劉文靜的死對秦王是巨大的打擊,朝中都在觀察到底秦王李世民會如何做,隻是現在的他輕閑在秦王府毫無動靜,當然更多時間是來我這裏閑逛。
“你說的沒錯,最好别求情,我的求情隻讓他處死得越快,真不懂父皇是怎麽想的。”李世民憤怒不平道。
“那秦王準備如何做?繼續糾纏還是爲自己的前途着想抛棄前嫌!”我依然神色自若的瞅着他,
“我也不知道,現今北方山西有劉武周,野心勃勃要進軍中原,河南的王世充,坐鎮洛陽,對我們也是虎視眈眈。河北有窦建德,勢力不容低估。我們才剛建不久,統一天下的任務還十分艱巨。而現在老家山西也遭到了滅頂之災,”秦王依舊憤憤不平,隻是眼中盡現擔憂。
“秦王已經想好怎麽做了不是嗎?”我淺笑着凝視他,其實李世民無論才能謀略都是略勝建成,如果不是有了玄武門之變隻怕他應該是很完美的一個男人,這是不可否認的。
“還是你了解我,那我就先告辭了,可能數月都不能相見,你自己保重,實在有事便去找無垢,她能幫你。”
(十一月)李世民抛棄前嫌,義憤填膺要求主動請戰,這無疑是李世民的一個明智選擇,也顯示出了李世民的大将風度和大局意識。李淵親自到長春宮爲他送行。
李世民率兵東渡黃河,進屯柏壁(今新绛西南),與劉武周部将宋金剛對峙。
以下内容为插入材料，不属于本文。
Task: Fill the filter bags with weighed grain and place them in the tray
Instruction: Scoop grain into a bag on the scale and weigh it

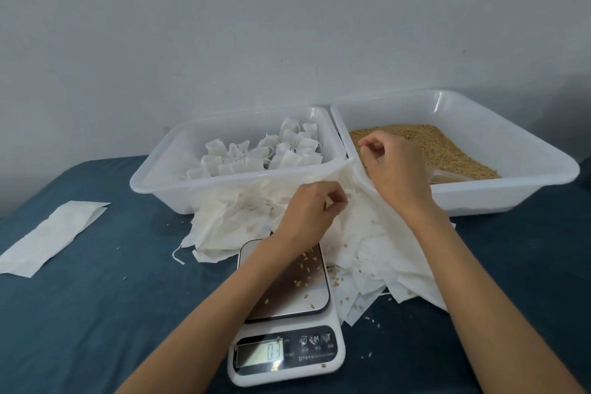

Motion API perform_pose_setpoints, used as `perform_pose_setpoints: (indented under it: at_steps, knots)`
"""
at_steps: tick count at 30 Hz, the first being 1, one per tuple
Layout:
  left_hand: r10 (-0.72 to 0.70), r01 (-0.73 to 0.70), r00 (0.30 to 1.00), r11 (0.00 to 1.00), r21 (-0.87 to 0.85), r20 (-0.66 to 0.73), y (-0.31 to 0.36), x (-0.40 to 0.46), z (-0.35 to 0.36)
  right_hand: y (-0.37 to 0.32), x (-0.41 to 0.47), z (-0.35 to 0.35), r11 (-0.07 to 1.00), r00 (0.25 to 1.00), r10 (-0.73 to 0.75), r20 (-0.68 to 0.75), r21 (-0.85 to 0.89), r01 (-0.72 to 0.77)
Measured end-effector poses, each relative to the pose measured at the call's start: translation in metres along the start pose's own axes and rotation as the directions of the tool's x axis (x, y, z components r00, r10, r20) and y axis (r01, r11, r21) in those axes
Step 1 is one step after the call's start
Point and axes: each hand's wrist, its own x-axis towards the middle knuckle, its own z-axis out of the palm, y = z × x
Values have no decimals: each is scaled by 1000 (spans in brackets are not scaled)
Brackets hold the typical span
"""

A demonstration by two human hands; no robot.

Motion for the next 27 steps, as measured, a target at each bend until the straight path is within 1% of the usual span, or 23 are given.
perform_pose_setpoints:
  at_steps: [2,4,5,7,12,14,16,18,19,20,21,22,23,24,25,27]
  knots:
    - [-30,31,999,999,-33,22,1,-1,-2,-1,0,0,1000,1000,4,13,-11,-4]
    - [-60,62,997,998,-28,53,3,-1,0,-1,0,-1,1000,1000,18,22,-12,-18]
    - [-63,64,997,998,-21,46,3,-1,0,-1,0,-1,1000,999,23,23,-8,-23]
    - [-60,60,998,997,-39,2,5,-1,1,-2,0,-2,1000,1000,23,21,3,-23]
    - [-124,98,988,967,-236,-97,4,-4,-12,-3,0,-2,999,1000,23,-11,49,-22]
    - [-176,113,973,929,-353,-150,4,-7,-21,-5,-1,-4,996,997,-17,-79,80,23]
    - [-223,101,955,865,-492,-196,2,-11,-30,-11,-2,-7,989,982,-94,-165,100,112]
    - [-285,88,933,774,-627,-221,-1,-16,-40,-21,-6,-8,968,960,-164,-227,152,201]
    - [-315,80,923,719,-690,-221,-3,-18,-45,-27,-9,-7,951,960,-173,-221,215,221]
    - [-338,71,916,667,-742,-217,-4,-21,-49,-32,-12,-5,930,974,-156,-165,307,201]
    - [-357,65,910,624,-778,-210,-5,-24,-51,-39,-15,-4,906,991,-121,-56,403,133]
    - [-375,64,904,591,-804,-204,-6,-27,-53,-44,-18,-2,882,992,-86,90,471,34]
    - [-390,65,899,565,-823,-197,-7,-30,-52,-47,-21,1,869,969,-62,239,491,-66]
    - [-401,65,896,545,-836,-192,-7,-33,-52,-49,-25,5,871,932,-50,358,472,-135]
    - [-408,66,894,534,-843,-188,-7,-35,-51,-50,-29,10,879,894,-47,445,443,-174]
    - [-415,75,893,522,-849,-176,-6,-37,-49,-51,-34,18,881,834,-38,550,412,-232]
針對宋金剛兵精将猛,但孤軍深入、軍無蓄積等情況,采取閉營養銳以挫其鋒、分兵以沖其心腹的待機破敵方略。至武德三年(620)四月,宋金剛因糧盡退兵,遂乘勢窮追,晝夜兼程200餘裏,交戰數十合,于介休(今屬山西)大敗宋金剛,收複太原,收複全部失地之餘更徹底滅了這一心腹大患,聲望自然再次急升。軍民爲紀念秦王李世民此戰之功而于民間編寫“秦王破陣樂”的舞曲,可見李世民因此戰而在河東所受的擁戴。
“在想什麽?”耳畔輕響沈劍的聲音,
“沒什麽,在想思成二歲了,有些事也應該準備了,”我輕笑說着,是啊應該準備了,曆史記載還有六年才發生的玄武門之變,我要轉變它。
“你當真準備如此做?倘若讓人查到便是死路一條,不過不管你要怎麽做,吩咐我便是了,我都會幫你。”
“那你就去準備連開幾家镖局,多招點人訓練,就算不是改命,到時候我也要救出他,還有叫多些自己人最好是高手去投靠秦王府上,越接近他接好。”
我堅定的看着他,籌謀以久的計劃終于要開始實施了,我隻是想保護我想要保護的人,或者是救他,不到萬不得已我是不會動手,孰勝孰敗都是未知之數,最好别逼我。